Mapper attachment plugin vs. pre-parsing and extracting content from binary files


(Taylor Lovett) #1

In order to search binary files, I have two options that I see:

  1. Use the Elastic Mapping Plugin and have Elasticsearch handle all the things.

  2. Pre-parse and extract content from binary file. Send parsed content to Elasticsearch.

Number 2 seems like a perfectly viable solution. What's the advantage of using the mapper plugin?


How to specify file to Ingest Attachment
(David Pilato) #2

Mapper plugin is removed in 6.0. Ingest attachment should be used instead.

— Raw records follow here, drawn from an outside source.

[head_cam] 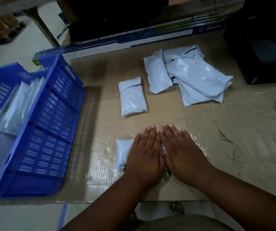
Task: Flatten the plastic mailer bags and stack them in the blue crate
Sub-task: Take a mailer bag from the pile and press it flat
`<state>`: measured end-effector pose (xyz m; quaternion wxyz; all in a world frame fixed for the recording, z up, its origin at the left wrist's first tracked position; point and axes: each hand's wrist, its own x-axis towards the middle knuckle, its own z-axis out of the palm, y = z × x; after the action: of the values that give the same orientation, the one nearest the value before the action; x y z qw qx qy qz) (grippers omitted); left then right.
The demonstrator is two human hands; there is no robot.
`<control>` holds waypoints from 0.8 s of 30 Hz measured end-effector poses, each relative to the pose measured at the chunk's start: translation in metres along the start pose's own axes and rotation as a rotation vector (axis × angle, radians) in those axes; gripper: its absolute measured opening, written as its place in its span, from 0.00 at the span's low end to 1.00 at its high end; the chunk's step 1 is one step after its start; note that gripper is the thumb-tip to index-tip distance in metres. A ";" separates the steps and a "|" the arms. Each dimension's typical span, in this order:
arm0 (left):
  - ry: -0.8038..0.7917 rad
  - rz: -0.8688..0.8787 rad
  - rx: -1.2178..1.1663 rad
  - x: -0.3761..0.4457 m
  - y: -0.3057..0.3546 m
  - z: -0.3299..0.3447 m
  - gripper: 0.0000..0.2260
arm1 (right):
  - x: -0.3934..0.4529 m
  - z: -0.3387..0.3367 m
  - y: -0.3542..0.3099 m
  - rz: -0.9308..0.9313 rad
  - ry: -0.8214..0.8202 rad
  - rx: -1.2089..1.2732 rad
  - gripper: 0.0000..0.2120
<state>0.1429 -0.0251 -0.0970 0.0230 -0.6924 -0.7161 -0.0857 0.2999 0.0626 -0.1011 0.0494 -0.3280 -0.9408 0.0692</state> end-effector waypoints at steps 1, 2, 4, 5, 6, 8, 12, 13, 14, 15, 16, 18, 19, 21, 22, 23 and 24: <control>0.003 -0.006 -0.018 0.000 -0.001 0.002 0.29 | 0.000 0.000 0.000 -0.002 0.002 0.000 0.32; 0.007 -0.008 -0.034 0.000 -0.001 0.004 0.29 | 0.000 0.000 0.000 -0.003 0.002 0.003 0.32; 0.011 -0.008 -0.064 -0.001 -0.003 0.006 0.29 | 0.000 -0.001 0.000 -0.007 -0.002 0.004 0.32; 0.014 -0.009 -0.070 -0.001 -0.003 0.006 0.29 | 0.001 -0.001 0.000 -0.011 0.002 0.001 0.31; 0.016 -0.008 -0.076 0.000 -0.004 0.007 0.29 | 0.001 -0.001 0.000 -0.013 0.006 0.001 0.31; 0.021 -0.001 -0.081 0.000 -0.005 0.008 0.29 | 0.002 -0.001 0.000 -0.017 0.014 0.004 0.31; 0.016 0.012 -0.086 -0.001 -0.006 0.007 0.28 | 0.001 -0.004 0.000 -0.008 0.000 -0.023 0.31; 0.013 0.024 -0.088 -0.001 -0.007 0.005 0.28 | 0.001 -0.007 -0.001 -0.004 -0.002 -0.028 0.31; 0.008 0.034 -0.083 -0.002 -0.008 0.004 0.28 | 0.000 -0.008 -0.002 0.001 -0.005 -0.035 0.30; 0.009 0.040 -0.073 -0.001 -0.008 0.001 0.28 | 0.001 -0.011 -0.003 0.004 0.002 -0.045 0.30; 0.007 0.042 -0.063 -0.001 -0.008 -0.002 0.28 | 0.002 -0.014 -0.004 0.004 0.015 -0.054 0.30; 0.006 0.025 -0.025 -0.004 -0.009 -0.013 0.28 | 0.006 -0.024 -0.009 0.004 0.071 -0.060 0.29; 0.019 0.018 0.001 -0.007 -0.011 -0.019 0.29 | 0.008 -0.029 -0.013 -0.005 0.096 -0.055 0.29; 0.043 0.002 0.043 -0.015 -0.016 -0.028 0.29 | 0.014 -0.032 -0.026 -0.041 0.118 -0.034 0.28; 0.047 -0.005 0.062 -0.018 -0.019 -0.031 0.29 | 0.018 -0.029 -0.031 -0.057 0.118 -0.030 0.28; 0.046 -0.009 0.083 -0.021 -0.024 -0.029 0.29 | 0.020 -0.023 -0.036 -0.071 0.110 -0.032 0.28; 0.033 -0.008 0.095 -0.023 -0.027 -0.027 0.29 | 0.022 -0.016 -0.040 -0.080 0.092 -0.038 0.28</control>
<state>0.1148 -0.0525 -0.0765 0.0675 -0.6861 -0.7216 -0.0633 0.2607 0.0464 -0.0783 0.0891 -0.2937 -0.9511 0.0342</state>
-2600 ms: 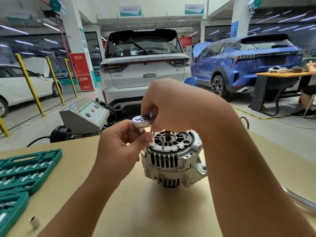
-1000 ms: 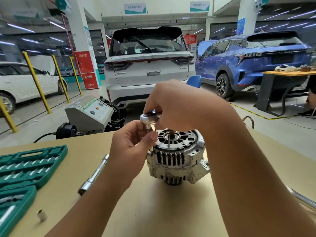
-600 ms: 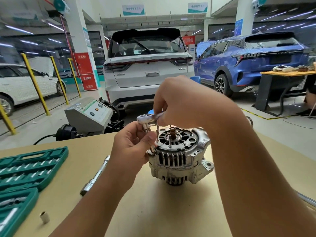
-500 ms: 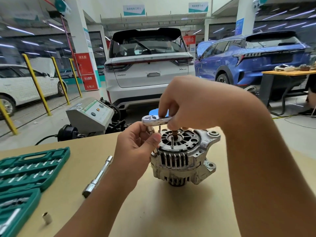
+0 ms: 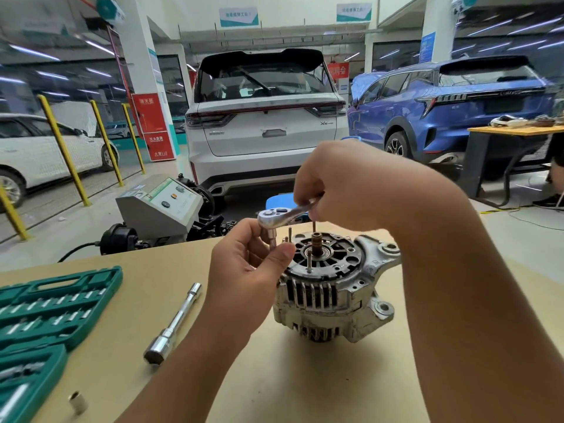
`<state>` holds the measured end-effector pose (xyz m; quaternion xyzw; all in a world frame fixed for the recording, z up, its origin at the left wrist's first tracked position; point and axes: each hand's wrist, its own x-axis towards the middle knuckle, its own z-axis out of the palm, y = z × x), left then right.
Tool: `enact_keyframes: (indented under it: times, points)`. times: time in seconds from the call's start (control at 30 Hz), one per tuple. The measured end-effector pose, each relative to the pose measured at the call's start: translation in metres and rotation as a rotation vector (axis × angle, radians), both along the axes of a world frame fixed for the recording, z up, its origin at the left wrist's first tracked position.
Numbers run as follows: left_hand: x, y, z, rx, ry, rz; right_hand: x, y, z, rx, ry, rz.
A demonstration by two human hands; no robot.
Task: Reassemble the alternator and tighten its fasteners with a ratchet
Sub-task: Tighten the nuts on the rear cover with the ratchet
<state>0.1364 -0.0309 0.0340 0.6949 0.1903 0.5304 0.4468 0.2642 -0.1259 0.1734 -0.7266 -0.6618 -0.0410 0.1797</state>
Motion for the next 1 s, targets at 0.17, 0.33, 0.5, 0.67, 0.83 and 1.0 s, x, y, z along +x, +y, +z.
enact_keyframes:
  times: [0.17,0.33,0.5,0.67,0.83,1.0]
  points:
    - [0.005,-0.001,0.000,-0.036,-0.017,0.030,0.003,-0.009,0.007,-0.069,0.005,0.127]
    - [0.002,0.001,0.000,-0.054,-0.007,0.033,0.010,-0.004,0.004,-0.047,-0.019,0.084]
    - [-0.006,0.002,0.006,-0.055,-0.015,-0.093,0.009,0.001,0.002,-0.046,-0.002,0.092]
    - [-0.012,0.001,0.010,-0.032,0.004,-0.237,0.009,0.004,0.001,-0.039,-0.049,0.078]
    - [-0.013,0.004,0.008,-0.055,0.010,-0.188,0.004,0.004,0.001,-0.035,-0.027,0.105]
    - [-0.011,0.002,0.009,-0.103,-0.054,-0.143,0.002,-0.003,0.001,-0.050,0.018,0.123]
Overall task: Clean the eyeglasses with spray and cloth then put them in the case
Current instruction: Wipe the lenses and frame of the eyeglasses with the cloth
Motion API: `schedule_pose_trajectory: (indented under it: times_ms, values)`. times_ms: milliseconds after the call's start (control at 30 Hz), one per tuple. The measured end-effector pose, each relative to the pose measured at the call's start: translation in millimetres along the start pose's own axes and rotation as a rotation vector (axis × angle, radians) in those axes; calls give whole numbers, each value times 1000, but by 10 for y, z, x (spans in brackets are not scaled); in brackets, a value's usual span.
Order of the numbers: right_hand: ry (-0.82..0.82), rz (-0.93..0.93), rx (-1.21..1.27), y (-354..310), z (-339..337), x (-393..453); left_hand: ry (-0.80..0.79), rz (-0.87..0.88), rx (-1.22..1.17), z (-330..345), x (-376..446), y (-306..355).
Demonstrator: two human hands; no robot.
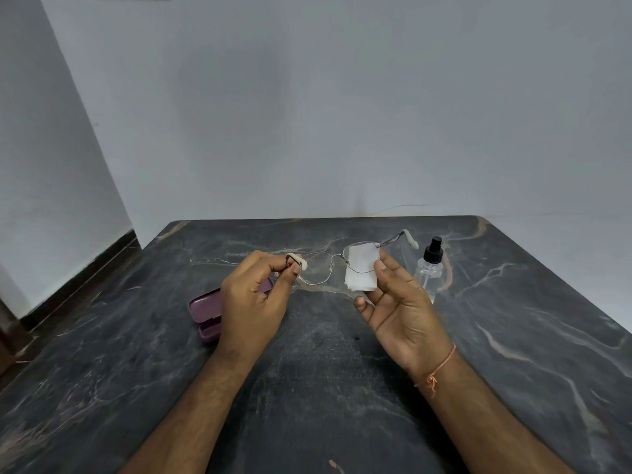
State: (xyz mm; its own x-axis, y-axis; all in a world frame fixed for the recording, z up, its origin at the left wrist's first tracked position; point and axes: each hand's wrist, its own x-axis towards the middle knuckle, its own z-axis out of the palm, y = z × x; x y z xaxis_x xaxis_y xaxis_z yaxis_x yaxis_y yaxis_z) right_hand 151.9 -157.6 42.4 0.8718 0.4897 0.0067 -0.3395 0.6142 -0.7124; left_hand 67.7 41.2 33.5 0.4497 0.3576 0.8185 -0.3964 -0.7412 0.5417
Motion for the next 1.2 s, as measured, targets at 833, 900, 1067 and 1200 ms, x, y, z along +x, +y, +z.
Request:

But TBH I prefer your solution number 2. It's what I do in FSCrawler project.


(David Pocivalnik) #3

Can you elaborate on why you would choose to parse the documents yourself and not let the ingest-attachment plug-in do the work?


(David Pilato) #4

Mainly because of some jar conflicts (jarhell checks) we had to reduce the surface of what actually Tika can extract (supported files).
So if you prefer having a full support of all supported files by Tika, doing that externally will help.

Also, some advanced features like using Tesseract OCR are not be possible with ingest-attachment plugin.


(Taylor Lovett) #5

Awesome thanks. Would love to hear from someone from Elastic on this.


(David Pilato) #6

lol

http://david.pilato.fr/blog/2017/01/09/4-years-at-elastic/


(Taylor Lovett) #7

Sorry about that! Did not read your profile.


(Taylor Lovett) #8

David, are there any advantages to the first approach?


(David Pilato) #9

No worries! Was funny to read :slight_smile:


(David Pilato) #10

The main advantage is that you don't write/maintain the code.

If you are using ingest-attachment instead of mapper-attachments (removed in 6.0), another advantage is that you can dedicate some nodes as ingest nodes and then share the load on multiple nodes.


(Taylor Lovett) #11

Awesome. Totally makes sense. Thanks.


(David Pocivalnik) #12

thanks for your input!


(system) #13

This topic was automatically closed 28 days after the last reply. New replies are no longer allowed.